▸ WHAT IS NEEDED
Each line below is to be copied out exactly, and none may be omitted.

▸ DATA PROVIDED

--- START ---

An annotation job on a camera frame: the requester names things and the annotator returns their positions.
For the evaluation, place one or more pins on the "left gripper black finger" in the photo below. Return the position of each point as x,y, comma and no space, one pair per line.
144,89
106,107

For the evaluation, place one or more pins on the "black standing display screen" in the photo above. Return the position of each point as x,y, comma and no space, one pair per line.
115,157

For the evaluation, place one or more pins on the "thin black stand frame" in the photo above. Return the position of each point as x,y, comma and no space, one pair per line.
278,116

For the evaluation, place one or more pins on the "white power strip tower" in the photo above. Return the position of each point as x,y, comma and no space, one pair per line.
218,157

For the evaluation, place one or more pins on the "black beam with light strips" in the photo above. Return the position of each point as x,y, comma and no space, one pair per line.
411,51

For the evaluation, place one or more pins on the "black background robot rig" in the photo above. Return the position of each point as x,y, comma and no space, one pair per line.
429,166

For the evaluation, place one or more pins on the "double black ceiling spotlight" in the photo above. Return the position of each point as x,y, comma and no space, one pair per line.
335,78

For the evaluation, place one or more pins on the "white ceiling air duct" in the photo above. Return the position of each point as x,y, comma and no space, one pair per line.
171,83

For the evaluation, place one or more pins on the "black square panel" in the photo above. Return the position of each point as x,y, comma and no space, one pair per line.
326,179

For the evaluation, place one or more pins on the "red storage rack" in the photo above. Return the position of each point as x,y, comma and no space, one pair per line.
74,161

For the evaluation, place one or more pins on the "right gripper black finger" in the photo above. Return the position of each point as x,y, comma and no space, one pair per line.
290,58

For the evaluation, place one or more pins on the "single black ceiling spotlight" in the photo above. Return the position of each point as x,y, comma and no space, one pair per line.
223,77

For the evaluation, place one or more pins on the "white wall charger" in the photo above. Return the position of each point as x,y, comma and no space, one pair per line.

--- END ---

▸ RESPONSE AREA
An annotation job on a camera frame: the requester names things and the annotator returns their positions.
For the evaluation, place one or more pins on the "left gripper black finger" in the photo below. Return the position of each point as x,y, comma and no space, one pair per line.
144,89
106,107

For the evaluation, place one or more pins on the "black standing display screen" in the photo above. Return the position of each point as x,y, comma and no space, one pair per line.
115,157

For the evaluation, place one or more pins on the "thin black stand frame" in the photo above. Return the position of each point as x,y, comma and no space, one pair per line.
278,116

For the evaluation, place one or more pins on the "white power strip tower" in the photo above. Return the position of each point as x,y, comma and no space, one pair per line.
218,157

For the evaluation, place one or more pins on the "black beam with light strips" in the photo above. Return the position of each point as x,y, comma and no space, one pair per line.
411,51

For the evaluation, place one or more pins on the "black background robot rig" in the photo above. Return the position of each point as x,y, comma and no space, one pair per line.
429,166

For the evaluation, place one or more pins on the "double black ceiling spotlight" in the photo above. Return the position of each point as x,y, comma and no space, one pair per line.
335,78

For the evaluation, place one or more pins on the "white ceiling air duct" in the photo above. Return the position of each point as x,y, comma and no space, one pair per line.
171,83

For the evaluation, place one or more pins on the "black square panel" in the photo above. Return the position of each point as x,y, comma and no space, one pair per line.
326,179

For the evaluation, place one or more pins on the "red storage rack" in the photo above. Return the position of each point as x,y, comma and no space, one pair per line.
74,161

For the evaluation, place one or more pins on the "right gripper black finger" in the photo above. Return the position of each point as x,y, comma and no space, one pair per line.
290,58

For the evaluation, place one or more pins on the "single black ceiling spotlight" in the photo above. Return the position of each point as x,y, comma and no space, one pair per line.
223,77

For the evaluation, place one or more pins on the "white wall charger" in the photo above. Return the position of each point as x,y, comma and no space, one pair per line.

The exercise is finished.